Misha clicked his tongue and was silent for long enough that Hannah figured he wasn’t going to answer. “Imagine a teenaged telepath,” he eventually said into the loud silence of the tunnel. “Not gen’ed in some test tube. Born out in the world. At seventeen, he’s starting to master his knack.”
“Okay…”
“Would any civilian—just a guy off the street—stand any chance against this kid in a fight?”
“Probably not,” Hannah answered sullenly.
“Now think of an adult telepath, raised and trained in the Corp. A Neptune agent. Would a civilian survive?”
“No.”
“Would police? Military?”
“Not likely.”
“Okay.” Misha emphasized with a head bob. “Kid and Neptune. You get the power differential there? Now scale that up and you’re looking at dogs versus dogs in Entropy. They’re older, they’re trained, and they have purpose.”
“What’s going to happen to them back at the house?” Alex asked. His voice sounded thin.
“I don’t know. But their chances are better with us here than in that house.”
Hannah paused a second to take a few breaths. The humidity was making her chest feel tight. “So why couldn’t they tell us to run?”
“Hakhnasat orchim.
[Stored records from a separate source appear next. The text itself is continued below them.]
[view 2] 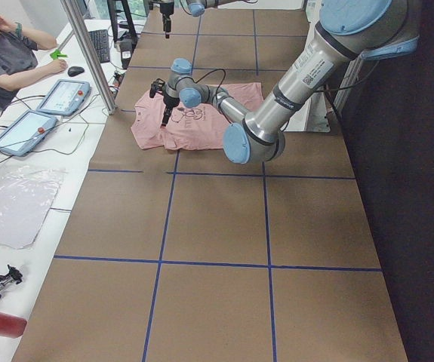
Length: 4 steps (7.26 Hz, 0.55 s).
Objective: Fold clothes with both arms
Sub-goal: 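Grasp that sleeve with the left gripper and fold it onto the body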
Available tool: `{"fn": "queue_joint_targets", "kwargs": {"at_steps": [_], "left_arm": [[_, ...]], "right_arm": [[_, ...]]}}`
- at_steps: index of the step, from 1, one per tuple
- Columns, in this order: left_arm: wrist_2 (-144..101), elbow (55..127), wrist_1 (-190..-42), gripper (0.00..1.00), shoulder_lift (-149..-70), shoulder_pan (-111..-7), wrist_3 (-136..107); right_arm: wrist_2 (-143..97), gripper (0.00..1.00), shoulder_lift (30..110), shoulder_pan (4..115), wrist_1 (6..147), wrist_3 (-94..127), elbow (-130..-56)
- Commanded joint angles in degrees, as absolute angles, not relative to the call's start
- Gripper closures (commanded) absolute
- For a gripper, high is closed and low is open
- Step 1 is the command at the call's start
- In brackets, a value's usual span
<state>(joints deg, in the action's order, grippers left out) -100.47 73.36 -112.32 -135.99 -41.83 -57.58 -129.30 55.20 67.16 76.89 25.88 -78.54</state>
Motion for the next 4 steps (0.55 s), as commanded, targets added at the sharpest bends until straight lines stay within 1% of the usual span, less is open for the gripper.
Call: {"fn": "queue_joint_targets", "kwargs": {"at_steps": [1,2,3,4], "left_arm": [[-103.45,88.42,-113.38,0.0,-126.26,-41.92,-56.78],[-103.88,96.86,-113.38,0.0,-120.64,-41.31,-57.39],[-106.15,104.08,-113.38,0.0,-115.02,-41.13,-59.22],[-105.91,109.98,-113.55,0.0,-109.91,-39.83,-63.41]], "right_arm": [[-127.37,0.0,55.89,63.4,76.99,39.65,-84.16],[-122.92,0.0,59.47,58.41,77.25,49.04,-91.77],[-117.65,0.0,64.37,52.44,77.86,59.05,-101.24],[-114.99,0.04,69.99,47.25,78.05,66.81,-109.34]]}}
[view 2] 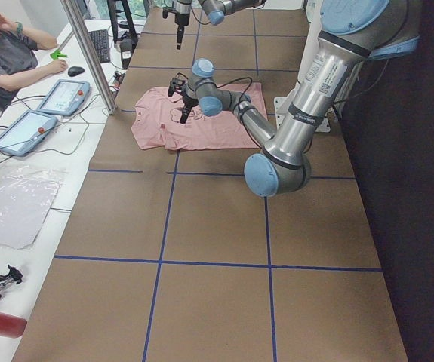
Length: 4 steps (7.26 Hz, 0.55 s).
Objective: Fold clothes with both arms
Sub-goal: 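Move both grippers down to the hem corners nearest the robot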
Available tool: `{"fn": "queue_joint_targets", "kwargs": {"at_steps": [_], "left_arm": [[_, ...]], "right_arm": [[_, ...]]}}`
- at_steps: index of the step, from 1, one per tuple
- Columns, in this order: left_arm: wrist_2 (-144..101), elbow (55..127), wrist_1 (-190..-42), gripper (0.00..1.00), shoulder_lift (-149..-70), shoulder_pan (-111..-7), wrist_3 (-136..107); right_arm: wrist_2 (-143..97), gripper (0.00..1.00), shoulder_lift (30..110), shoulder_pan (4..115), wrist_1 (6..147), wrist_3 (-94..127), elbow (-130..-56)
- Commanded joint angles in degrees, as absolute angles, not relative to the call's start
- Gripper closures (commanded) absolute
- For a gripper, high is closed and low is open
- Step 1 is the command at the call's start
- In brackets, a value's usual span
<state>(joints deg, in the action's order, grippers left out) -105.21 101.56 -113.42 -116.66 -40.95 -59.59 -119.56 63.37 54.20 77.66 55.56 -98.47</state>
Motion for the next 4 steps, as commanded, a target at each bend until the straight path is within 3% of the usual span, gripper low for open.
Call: {"fn": "queue_joint_targets", "kwargs": {"at_steps": [1,2,4], "left_arm": [[-105.65,115.09,-113.55,0.0,-105.86,-36.42,-66.07],[-105.38,118.96,-113.55,0.0,-103.12,-32.56,-70.36],[-97.26,124.51,-113.21,0.01,-98.2,-20.37,-83.09]], "right_arm": [[-110.96,0.06,76.92,41.28,78.13,72.89,-117.52],[-105.35,0.11,83.95,33.91,78.13,78.78,-124.82],[-91.74,0.15,89.72,18.01,78.05,91.6,-131.37]]}}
We follow the old hospitality laws. They’d be known as untrustworthy if they suggested we leave.”
“So they’re expected to die with us as opposed to saying, ‘Hey, we’ve got better chances if you book it?’”
“Yes, we are expected to die for each other.” He paused. “But that doesn’t mean they would have. They could have decided the greater good would be to give us up so they’d survive and no one goes on to tell of the violation. I don’t think they would have, but—”
“Okay, hold on.” Alex’s voice boomed in the closed space. “There are sacred rules that say you can’t be rude to people, but you can kill them if you don’t like the rule and no one finds out?”
“Grow up,” Misha scoffed. “That is how all rules work. Everywhere. Learn that right now.” He sighed. “Anyway, it’s always best never to ask someone to die for their beliefs. You might not like the answer.”
“Does the ‘that’s how all rules work’ thing apply to that rule too?” Hannah asked, her face twisted in a sneer.
She expected a sarcastic retort but after a silence, Misha answered in a flat tone, “Yes.”